Les costumes, inspirés de l’élégance hafside, et les décors évoquant des lieux iconiques de Tunis (comme les portes de la médina ou la mosquée de la Kasbah) ont ancré l’œuvre dans une identité tunisienne forte, tout en lui conférant une portée universelle. Ces éléments visuels et sonores ont créé une harmonie qui transcende le simple récit historique pour questionner le présent. 

 Une réflexion sur l’État et l’identité

« Mère des pays » dépasse le cadre d’un drame historique pour devenir une interrogation sur la souveraineté, la gouvernance et l’identité. En mettant en lumière les réussites d’Abou Zakaria et les dérives d’Al-Mustansir, l’œuvre explore les cycles de construction et de désintégration de l’État. 

Elle fait écho aux défis post-révolution de 2010 en Tunisie, marqués par des luttes politiques, des crises économiques et une dépendance parfois excessive vis-à-vis de l’étranger. Le texte critique l’absence d’une culture démocratique ancrée, soulignant que la démocratie exige un engagement civique et une maturité politique au-delà des simples mécanismes électoraux. 

L’identité tunisienne, présentée comme une force de résilience culturelle, occupe une place centrale. Les références aux symboles du patrimoine, tels que l’architecture et la musique, rappellent que l’appartenance se construit sur une conscience critique de l’histoire, capable de résister aux aléas du présent. 

Témoignages des artistes 

Lors de la conférence de presse post-représentation, Hafedh Khalifa a exprimé son attachement particulier à Hammamet, une ville symbolique pour sa carrière. Il a salué Ezzedine Madani, qu’il considère comme une référence incontournable, capable d’explorer l’histoire pour éclairer le présent. 

Madani, fort de ses quarante pièces théâtrales, a souligné que « Mère des pays » n’est pas un simple récit historique, mais une œuvre qui utilise le passé comme miroir du présent, intégrant mythe et symbolisme pour élargir les interprétations. Il a présenté Abou Zakaria comme un modèle de gouvernant juste, défenseur de l’équité et de l’émancipation féminine. 

Aziza Boulabiar, figure du théâtre tunisien depuis les années 60, a partagé son admiration pour les textes de Madani, qui l’ont marquée tout au long de sa carrière.

Abdellatif Boualegue a évoqué l’expérience unique de travailler avec Khalifa et Madani, louant le caractère épique de leurs créations. Jamila Camara et Jalel Eddine Saadi ont exprimé leur fierté d’incarner cette œuvre, portée par une langue littéraire exigeante et une vision artistique audacieuse. 

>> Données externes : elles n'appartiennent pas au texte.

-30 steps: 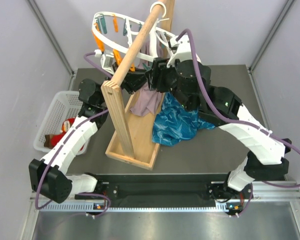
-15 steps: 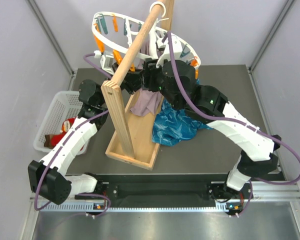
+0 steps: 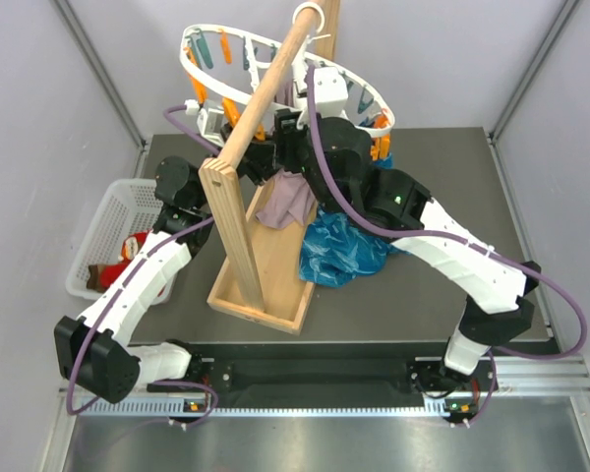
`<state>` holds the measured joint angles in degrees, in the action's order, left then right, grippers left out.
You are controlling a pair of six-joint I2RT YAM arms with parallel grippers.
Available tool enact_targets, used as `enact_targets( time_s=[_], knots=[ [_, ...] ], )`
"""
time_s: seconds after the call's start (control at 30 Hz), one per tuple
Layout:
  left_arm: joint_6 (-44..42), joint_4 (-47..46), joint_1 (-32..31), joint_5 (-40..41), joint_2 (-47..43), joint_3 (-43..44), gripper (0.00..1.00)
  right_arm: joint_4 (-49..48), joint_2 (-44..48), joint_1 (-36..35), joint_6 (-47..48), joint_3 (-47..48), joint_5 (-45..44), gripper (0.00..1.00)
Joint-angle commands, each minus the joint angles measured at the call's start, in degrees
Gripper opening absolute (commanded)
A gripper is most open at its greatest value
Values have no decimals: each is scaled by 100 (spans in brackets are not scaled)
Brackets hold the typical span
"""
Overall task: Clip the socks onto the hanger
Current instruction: Open the clamp at the hanger.
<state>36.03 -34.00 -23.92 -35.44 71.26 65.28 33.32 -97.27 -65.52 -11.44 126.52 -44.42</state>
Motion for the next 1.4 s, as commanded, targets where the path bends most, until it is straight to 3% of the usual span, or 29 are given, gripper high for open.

Une programmation vibrante à Hammamet

Le Festival International de Hammamet poursuit son élan ce soir, 17 juillet 2025, avec une soirée musicale réunissant le duo Jadhb et l’artiste Soudeni. Jadhb, avec son projet « Willia », fusionne le soufisme et les sonorités électroniques pour une expérience spirituelle unique, tandis que Soudeni, avec son style pop audacieux teinté de rythmes tunisiens, annonce un premier album prometteur. Cette nouvelle vague d’artistes tunisiens confirme la vitalité de la scène culturelle contemporaine.